The multiple test tends to look at all the aspects of an employment relationship. This tests tend to look at three requirements to outline if indeed there exists a contract of service. These include the consent by the employer to offer work in return they are accountable for the employee remuneration, the employee’s agreement to be under the control of the employer and finally the terms of being that of service. Therefore based on this test, the courts are therefore inclined to look at all aspects to analyze whether a worker is an independent contractor or an employee. In specific the courts tend to look at terms that imply the existence of an employment or those that imply the individual is independent.
- Adams, J.N. and Brownsword, R., 2007. Understanding contract law. Sweet & Maxwell.
- Ayres, I. and Ayres, I., 2012. Studies in Contract Law. Foundation Press.
- Byers, M., 2001. Abuse of rights: an old principle, a new age. McGill LJ, 47, p.389.

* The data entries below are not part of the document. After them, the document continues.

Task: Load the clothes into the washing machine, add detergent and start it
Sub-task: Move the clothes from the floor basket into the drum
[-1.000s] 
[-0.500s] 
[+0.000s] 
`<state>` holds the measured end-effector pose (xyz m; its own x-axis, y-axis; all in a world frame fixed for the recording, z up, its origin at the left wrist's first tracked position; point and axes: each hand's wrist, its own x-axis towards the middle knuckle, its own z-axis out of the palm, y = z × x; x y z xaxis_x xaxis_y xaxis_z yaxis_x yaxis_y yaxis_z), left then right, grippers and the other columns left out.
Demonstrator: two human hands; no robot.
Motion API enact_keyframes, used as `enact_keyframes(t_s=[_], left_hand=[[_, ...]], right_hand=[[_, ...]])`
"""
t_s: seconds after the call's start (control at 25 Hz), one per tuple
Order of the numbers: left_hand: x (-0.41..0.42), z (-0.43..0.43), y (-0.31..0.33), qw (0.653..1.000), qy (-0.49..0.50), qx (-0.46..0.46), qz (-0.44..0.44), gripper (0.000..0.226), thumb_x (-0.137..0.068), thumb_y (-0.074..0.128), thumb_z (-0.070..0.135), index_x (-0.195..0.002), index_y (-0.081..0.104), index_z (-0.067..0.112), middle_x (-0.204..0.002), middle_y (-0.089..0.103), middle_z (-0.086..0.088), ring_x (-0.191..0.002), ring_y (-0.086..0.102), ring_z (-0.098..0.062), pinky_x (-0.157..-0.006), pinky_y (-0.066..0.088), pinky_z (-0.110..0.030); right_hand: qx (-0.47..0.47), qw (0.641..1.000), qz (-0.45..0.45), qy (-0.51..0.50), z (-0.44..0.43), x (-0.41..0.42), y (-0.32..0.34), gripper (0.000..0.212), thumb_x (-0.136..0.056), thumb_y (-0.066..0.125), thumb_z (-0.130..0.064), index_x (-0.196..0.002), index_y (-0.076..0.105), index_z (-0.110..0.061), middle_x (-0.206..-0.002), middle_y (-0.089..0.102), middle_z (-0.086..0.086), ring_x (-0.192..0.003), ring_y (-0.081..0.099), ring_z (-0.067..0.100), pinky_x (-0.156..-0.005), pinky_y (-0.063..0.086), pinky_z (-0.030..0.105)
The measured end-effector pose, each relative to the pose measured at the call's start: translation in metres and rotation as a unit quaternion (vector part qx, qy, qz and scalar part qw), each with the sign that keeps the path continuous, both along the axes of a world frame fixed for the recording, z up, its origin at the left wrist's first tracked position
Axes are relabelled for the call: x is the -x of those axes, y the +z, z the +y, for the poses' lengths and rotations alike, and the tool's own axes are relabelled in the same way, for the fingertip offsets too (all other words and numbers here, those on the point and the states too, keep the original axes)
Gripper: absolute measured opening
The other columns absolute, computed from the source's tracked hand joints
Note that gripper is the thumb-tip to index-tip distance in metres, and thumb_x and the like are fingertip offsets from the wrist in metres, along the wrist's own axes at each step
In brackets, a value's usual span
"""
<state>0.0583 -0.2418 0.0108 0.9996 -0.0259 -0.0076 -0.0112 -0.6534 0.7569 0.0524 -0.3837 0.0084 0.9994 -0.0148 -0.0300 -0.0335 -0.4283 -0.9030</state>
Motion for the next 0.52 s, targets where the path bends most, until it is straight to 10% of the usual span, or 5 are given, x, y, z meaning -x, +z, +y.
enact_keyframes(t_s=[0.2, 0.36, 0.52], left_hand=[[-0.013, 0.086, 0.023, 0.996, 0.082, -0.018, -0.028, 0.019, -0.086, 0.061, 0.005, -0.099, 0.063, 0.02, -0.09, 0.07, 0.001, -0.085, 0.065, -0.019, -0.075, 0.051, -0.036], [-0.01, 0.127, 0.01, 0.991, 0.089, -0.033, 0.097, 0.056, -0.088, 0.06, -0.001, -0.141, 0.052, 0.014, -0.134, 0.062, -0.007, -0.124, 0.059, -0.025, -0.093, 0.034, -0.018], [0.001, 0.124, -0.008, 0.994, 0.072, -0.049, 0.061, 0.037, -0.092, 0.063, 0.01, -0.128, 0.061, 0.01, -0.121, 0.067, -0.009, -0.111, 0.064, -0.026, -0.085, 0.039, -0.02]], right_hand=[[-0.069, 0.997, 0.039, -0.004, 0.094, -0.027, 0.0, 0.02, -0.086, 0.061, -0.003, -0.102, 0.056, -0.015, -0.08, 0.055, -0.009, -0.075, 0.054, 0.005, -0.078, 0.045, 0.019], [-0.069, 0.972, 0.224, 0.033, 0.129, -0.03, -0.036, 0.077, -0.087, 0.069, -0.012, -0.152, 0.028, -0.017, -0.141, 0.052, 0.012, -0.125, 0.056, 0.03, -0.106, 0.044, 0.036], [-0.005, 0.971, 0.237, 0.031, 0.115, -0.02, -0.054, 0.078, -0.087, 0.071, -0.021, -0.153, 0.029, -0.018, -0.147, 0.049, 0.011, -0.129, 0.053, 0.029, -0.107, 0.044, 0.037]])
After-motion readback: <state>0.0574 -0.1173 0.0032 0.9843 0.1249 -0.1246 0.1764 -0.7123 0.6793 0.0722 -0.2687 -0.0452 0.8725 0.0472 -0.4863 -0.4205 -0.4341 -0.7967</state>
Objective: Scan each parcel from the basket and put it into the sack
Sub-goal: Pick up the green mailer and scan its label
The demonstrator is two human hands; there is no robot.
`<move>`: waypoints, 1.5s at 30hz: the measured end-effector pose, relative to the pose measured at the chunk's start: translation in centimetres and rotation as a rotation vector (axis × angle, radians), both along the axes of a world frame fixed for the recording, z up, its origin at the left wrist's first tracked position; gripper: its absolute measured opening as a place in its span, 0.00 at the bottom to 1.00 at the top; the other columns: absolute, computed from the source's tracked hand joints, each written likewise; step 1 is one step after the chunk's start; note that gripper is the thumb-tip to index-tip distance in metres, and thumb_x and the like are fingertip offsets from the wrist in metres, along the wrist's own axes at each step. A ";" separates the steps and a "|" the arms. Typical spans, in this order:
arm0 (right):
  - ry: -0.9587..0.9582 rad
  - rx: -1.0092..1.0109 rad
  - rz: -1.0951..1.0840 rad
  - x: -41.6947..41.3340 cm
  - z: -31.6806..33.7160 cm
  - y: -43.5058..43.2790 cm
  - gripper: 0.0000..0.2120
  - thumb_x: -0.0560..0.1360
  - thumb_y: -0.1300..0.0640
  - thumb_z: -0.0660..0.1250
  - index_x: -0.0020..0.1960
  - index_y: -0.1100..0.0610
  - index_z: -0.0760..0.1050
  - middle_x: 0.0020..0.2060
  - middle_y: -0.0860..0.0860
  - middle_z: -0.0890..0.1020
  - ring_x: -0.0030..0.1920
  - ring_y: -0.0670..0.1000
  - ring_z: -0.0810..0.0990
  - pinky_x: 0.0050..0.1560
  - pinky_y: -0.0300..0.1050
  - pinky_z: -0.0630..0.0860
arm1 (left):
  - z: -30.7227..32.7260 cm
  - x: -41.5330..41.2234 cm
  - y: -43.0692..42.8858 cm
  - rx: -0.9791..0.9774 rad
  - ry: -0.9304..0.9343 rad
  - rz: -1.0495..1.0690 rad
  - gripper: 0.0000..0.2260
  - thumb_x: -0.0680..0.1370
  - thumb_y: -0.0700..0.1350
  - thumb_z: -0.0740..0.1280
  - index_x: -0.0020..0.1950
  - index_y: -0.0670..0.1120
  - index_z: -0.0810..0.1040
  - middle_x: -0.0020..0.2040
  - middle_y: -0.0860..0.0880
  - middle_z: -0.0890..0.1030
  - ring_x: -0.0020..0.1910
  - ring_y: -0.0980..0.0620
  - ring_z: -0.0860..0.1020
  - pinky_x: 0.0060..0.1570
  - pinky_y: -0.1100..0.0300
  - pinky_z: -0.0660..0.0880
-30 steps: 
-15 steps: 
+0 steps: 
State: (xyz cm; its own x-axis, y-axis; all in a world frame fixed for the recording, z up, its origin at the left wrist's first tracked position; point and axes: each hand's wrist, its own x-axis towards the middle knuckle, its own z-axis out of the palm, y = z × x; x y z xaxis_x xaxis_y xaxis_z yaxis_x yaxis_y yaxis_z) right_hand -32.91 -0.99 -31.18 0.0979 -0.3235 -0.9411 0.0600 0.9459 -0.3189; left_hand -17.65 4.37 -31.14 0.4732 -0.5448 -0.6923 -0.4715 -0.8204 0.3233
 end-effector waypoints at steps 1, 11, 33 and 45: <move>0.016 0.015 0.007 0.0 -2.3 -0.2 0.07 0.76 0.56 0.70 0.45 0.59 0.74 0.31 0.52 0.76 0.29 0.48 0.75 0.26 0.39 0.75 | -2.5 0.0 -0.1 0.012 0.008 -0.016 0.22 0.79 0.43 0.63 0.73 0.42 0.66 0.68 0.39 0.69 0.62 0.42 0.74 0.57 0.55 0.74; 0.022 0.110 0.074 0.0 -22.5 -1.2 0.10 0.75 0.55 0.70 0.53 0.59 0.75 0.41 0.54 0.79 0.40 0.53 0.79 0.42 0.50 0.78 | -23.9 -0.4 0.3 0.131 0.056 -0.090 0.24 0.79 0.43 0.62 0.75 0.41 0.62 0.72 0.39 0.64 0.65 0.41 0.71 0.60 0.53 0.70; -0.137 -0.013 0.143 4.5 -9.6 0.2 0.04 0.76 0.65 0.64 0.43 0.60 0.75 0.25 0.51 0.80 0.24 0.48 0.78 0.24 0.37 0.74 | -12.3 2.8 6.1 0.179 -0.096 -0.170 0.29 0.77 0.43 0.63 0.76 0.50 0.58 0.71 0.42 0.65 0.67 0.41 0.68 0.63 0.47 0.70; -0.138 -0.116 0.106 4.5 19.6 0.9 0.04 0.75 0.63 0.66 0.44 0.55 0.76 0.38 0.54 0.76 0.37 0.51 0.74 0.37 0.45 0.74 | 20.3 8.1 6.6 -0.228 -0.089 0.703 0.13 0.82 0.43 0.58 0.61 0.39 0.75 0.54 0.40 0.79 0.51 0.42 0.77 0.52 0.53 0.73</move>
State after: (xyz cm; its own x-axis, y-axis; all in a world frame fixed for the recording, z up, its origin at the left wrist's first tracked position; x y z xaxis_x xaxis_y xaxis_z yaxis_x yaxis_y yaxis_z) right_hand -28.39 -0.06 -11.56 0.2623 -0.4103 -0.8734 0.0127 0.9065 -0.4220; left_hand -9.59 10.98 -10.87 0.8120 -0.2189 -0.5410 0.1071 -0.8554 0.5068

- Deakin, S.F. and Morris, G.S., 2012. Labour law. Hart publishing.
- Perritt, H. H. 2004. Employment law update. New York, N.Y., Aspen Publishers.
- Schwartz, A. and Scott, R.E., 2003. Contract theory and the limits of contract law. Yale Law Journal, pp.541-619.
- Stone, R., 2005. The modern law of contract. Psychology Press.
- Taylor, S., & Emir, A. 2015. Employment law: an introduction. Oxford, United Kingdom : Oxford University Press
- Treitel, G.H., 2003. The law of contract. Sweet & maxwell.
- Veljanovski, C.G., 2007. Economic principles of law. Cambridge University Press.